◆ **TASK TO COMPLETE**: The expected result is the material below, reproduced exactly from its first line through the line containing "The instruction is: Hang".

◆ **EXCERPTED RECORDS**:
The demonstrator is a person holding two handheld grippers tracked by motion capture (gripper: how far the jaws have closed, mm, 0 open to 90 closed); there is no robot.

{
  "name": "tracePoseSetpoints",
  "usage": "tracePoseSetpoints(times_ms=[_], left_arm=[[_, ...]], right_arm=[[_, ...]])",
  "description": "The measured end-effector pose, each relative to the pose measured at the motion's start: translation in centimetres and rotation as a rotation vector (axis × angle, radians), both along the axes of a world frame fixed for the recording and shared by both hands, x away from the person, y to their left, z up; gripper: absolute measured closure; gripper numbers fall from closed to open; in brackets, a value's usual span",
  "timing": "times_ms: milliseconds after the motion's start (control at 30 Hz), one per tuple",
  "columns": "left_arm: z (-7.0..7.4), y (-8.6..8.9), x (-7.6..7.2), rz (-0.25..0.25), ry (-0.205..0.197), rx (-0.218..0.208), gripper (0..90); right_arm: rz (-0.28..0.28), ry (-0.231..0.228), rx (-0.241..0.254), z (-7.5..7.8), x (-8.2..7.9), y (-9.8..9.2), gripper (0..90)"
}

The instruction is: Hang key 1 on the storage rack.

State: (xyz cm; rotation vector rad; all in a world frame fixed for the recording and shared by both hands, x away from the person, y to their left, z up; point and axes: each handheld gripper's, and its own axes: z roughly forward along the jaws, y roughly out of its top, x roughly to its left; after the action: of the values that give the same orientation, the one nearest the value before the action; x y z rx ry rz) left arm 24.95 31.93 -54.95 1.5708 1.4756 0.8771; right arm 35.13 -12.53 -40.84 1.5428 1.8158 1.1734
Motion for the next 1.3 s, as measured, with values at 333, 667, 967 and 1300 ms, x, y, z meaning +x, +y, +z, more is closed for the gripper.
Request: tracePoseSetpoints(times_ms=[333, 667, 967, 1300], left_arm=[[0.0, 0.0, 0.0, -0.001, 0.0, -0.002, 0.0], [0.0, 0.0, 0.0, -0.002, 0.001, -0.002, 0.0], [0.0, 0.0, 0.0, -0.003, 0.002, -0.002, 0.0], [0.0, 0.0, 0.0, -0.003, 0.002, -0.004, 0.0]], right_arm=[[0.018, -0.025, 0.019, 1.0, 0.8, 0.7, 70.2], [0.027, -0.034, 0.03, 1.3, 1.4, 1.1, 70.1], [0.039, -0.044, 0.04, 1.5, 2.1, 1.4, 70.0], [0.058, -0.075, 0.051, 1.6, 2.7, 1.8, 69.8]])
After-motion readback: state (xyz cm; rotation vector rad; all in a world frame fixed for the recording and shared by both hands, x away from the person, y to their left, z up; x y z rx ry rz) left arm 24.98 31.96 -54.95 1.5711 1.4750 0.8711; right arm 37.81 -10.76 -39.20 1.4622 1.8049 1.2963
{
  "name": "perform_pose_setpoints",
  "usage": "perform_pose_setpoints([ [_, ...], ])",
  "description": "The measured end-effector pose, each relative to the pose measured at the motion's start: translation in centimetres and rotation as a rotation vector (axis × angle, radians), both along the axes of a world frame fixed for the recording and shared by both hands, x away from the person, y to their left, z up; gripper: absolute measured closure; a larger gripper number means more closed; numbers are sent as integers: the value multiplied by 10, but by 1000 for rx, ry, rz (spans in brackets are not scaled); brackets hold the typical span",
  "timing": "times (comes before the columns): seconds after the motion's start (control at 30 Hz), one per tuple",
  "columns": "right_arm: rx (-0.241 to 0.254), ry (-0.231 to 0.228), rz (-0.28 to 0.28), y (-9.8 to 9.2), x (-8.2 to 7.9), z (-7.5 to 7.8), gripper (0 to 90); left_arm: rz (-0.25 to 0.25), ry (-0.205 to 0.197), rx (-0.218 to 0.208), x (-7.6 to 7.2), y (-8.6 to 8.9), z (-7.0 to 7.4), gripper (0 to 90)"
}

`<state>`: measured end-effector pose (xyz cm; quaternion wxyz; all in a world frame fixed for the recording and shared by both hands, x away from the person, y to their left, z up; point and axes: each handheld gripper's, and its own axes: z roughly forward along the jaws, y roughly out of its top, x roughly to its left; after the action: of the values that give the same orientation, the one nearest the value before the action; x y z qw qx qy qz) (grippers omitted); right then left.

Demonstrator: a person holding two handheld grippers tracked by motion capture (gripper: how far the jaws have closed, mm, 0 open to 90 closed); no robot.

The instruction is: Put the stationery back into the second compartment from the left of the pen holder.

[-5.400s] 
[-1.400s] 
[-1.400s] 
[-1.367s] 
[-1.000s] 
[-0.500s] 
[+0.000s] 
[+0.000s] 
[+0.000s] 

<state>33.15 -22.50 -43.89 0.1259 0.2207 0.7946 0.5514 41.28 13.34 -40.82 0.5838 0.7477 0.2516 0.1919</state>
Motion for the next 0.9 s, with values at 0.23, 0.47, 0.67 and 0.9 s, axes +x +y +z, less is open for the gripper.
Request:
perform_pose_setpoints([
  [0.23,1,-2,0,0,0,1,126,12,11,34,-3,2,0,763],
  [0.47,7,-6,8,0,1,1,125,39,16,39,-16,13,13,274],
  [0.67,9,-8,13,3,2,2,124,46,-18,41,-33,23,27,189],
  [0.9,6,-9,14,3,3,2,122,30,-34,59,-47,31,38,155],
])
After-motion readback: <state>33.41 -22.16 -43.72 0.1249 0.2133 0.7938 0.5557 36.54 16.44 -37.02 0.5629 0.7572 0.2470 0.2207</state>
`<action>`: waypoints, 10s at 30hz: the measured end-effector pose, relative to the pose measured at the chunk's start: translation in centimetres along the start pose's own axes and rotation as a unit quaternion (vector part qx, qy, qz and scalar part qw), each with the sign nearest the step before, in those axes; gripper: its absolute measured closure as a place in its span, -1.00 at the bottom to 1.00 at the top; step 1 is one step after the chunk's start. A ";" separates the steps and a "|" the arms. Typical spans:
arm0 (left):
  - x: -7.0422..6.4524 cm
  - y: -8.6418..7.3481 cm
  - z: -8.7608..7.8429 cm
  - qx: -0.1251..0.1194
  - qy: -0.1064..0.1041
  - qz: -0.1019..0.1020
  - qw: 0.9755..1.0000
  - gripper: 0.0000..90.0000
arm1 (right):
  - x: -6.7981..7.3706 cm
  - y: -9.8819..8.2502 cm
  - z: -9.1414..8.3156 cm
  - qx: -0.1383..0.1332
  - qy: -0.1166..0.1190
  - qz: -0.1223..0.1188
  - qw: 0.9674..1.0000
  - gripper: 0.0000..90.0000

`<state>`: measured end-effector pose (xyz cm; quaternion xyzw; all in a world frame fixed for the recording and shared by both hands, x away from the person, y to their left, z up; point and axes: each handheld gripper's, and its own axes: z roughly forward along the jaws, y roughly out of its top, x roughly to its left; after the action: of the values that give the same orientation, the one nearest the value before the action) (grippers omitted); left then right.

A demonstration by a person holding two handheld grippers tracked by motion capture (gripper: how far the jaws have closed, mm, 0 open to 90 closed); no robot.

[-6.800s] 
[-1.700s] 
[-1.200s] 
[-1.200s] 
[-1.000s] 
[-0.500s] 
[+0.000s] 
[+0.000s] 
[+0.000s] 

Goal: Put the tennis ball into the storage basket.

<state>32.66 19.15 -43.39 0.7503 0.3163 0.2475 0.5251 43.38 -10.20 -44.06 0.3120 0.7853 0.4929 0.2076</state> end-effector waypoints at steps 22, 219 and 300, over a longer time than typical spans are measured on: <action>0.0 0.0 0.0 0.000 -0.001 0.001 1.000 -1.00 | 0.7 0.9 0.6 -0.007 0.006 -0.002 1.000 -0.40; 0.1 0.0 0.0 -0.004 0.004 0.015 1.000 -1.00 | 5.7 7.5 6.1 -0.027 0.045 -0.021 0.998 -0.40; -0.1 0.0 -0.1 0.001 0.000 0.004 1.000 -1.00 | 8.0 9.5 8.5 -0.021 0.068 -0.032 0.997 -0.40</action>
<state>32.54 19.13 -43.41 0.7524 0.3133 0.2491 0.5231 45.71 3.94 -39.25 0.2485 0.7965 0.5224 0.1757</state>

◆ **ANSWER TO THIS TASK**:
The demonstrator is a person holding two handheld grippers tracked by motion capture (gripper: how far the jaws have closed, mm, 0 open to 90 closed); there is no robot.

{
  "name": "tracePoseSetpoints",
  "usage": "tracePoseSetpoints(times_ms=[_], left_arm=[[_, ...]], right_arm=[[_, ...]])",
  "description": "The measured end-effector pose, each relative to the pose measured at the motion's start: translation in centimetres and rotation as a rotation vector (axis × angle, radians), both along the axes of a world frame fixed for the recording and shared by both hands, x away from the person, y to their left, z up; gripper: absolute measured closure; gripper numbers fall from closed to open; in brackets, a value's usual span",
  "timing": "times_ms: milliseconds after the motion's start (control at 30 Hz), one per tuple",
  "columns": "left_arm: z (-7.0..7.4), y (-8.6..8.9), x (-7.6..7.2), rz (-0.25..0.25), ry (-0.205..0.197), rx (-0.218..0.208), gripper (0..90); right_arm: rz (-0.28..0.28), ry (-0.231..0.228), rx (-0.241..0.254), z (-7.5..7.8), x (-8.2..7.9), y (-9.8..9.2), gripper (0..90)"
}

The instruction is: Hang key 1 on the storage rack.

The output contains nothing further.